▶ WHAT THIS TASK INVOLVES: Work through the listing below and give again exactly the lines from the one with "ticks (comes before" to the one with "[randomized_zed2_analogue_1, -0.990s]", both ends included. All other lines and all pictures stay out.

▶ EXTRACTED INFORMATION:

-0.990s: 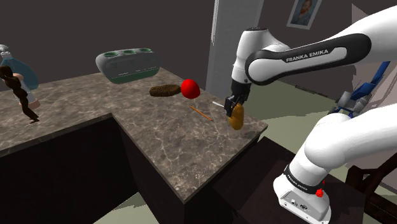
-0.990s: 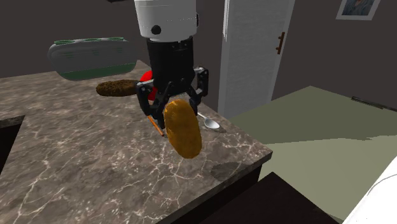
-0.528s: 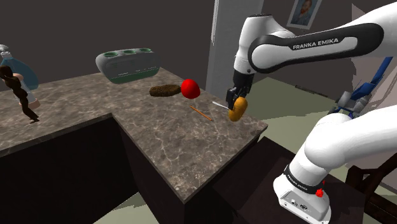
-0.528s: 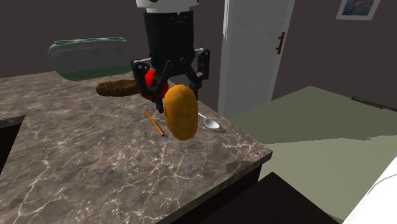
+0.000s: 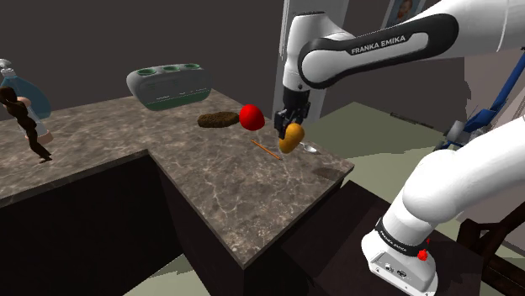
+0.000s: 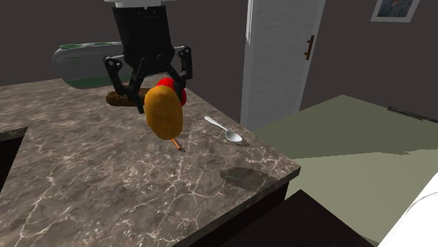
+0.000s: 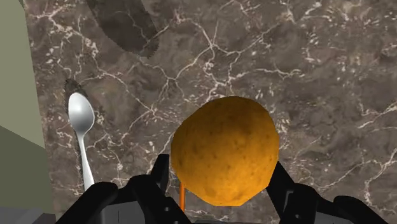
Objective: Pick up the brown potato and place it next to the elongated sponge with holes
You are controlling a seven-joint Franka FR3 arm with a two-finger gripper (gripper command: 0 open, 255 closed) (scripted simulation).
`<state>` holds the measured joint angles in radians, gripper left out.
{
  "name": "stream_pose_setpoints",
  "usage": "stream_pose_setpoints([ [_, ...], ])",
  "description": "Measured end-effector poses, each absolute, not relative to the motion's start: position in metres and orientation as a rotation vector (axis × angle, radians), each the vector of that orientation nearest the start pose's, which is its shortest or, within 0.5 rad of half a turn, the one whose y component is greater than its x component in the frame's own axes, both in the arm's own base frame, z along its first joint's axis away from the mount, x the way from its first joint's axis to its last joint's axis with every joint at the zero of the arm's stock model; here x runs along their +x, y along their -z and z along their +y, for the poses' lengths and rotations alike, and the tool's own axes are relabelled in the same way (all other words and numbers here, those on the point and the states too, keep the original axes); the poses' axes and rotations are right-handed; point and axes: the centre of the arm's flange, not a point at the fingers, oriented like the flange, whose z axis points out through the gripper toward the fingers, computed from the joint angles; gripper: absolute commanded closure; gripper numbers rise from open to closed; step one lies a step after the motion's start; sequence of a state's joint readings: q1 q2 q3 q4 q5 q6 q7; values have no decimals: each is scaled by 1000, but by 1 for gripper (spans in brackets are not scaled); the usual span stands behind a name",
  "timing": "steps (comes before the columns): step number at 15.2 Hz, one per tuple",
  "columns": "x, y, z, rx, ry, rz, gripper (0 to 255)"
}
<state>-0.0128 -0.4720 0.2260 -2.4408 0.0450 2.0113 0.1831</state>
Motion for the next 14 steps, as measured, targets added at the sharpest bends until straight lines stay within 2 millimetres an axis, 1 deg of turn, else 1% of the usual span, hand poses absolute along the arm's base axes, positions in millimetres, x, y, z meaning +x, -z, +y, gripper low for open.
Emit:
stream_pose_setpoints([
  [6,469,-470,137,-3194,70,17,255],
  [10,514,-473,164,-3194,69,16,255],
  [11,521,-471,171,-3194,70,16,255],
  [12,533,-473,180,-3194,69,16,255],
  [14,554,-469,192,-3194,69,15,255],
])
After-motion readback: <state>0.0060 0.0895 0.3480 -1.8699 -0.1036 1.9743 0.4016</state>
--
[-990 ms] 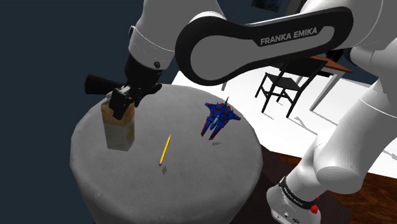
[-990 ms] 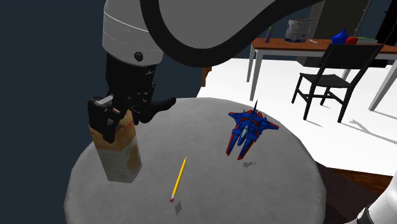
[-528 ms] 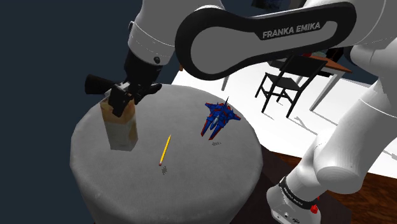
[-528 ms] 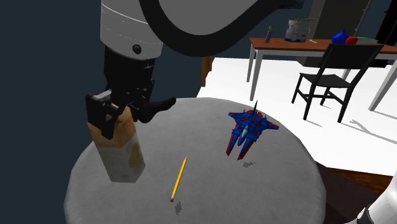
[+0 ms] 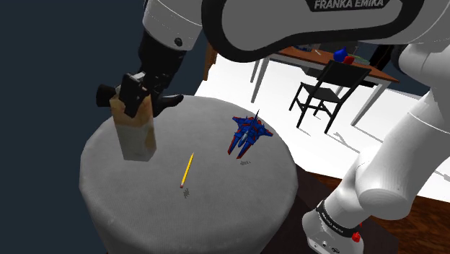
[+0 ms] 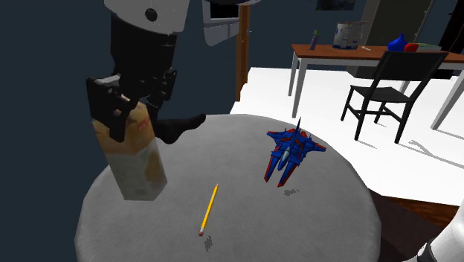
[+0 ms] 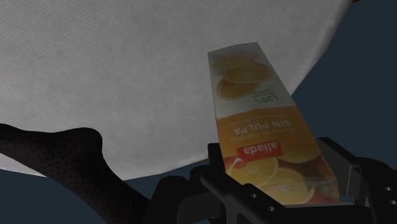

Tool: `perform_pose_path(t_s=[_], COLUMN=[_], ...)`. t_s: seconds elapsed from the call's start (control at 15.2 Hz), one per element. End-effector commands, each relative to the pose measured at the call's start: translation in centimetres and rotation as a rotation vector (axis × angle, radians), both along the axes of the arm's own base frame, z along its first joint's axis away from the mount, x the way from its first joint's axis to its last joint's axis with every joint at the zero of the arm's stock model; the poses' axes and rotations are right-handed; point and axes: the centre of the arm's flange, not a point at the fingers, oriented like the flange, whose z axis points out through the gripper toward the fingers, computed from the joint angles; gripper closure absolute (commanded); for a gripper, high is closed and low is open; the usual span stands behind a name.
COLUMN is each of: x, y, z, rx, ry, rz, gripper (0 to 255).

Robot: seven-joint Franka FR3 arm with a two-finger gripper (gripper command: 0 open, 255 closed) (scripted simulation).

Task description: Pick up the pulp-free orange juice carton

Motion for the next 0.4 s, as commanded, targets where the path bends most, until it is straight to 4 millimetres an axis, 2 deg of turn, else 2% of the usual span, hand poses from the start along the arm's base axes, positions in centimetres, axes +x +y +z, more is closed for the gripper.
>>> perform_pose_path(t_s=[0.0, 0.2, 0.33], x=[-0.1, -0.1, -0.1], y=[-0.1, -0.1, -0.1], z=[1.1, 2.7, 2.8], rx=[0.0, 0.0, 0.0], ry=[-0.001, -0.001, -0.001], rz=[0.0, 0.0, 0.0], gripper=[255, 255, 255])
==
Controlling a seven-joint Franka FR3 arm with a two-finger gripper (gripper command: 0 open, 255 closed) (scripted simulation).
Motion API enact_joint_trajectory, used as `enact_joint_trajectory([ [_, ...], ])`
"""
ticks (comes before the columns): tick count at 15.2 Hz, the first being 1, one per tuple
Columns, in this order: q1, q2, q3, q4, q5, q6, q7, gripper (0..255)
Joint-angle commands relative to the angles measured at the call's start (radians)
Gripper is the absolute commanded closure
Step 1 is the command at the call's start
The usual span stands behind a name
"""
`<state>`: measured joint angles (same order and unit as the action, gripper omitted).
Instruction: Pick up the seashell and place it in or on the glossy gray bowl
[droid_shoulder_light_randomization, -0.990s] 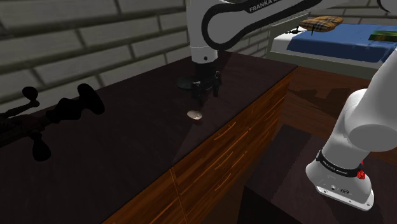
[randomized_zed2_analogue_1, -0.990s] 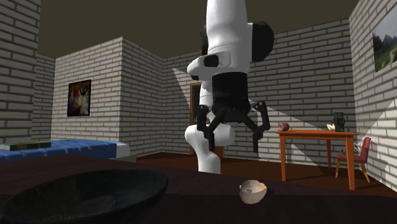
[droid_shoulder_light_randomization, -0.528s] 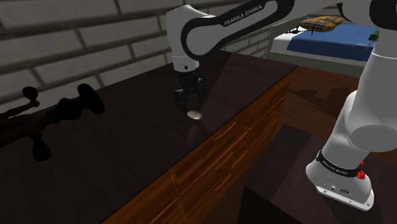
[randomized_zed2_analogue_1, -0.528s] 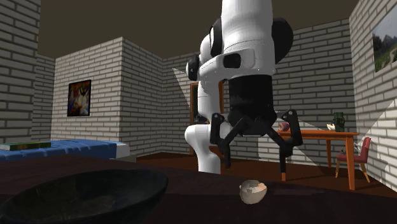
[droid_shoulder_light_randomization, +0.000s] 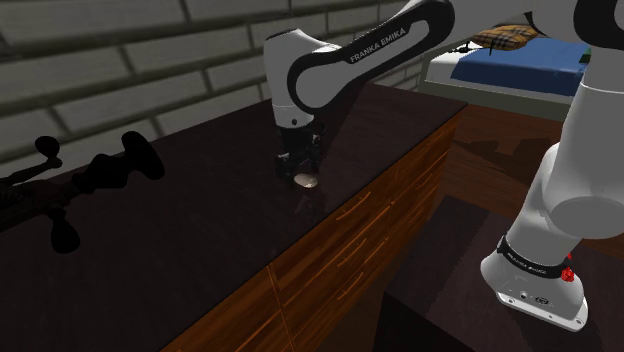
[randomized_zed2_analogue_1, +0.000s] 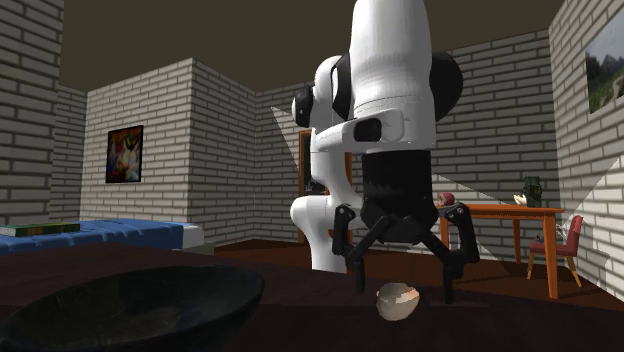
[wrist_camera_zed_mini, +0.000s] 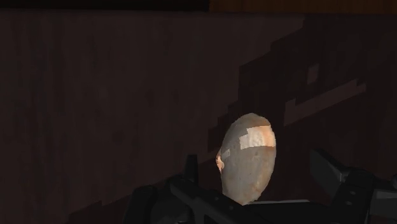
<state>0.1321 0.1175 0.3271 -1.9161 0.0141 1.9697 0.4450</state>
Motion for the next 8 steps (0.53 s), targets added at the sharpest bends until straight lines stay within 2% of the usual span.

▶ RESULT:
ticks (comes before the columns): tick count at 15.2 Hz, the first being 1, one per tuple
Columns, in this order: q1, q2, q3, q4, q5, q6, q7, gripper (0..255)
Joint-angle commands relative to the angles measured at the call's start (radians)
Gripper is the absolute commanded closure
Step 1 is the command at the call's start
The usual span stands behind a name
"""
`<state>`: measured joint angles (same order and unit as the action, gripper omitted).
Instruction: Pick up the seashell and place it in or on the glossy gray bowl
[droid_shoulder_light_randomization, -0.990s] 
[randomized_zed2_analogue_1, -0.990s] 

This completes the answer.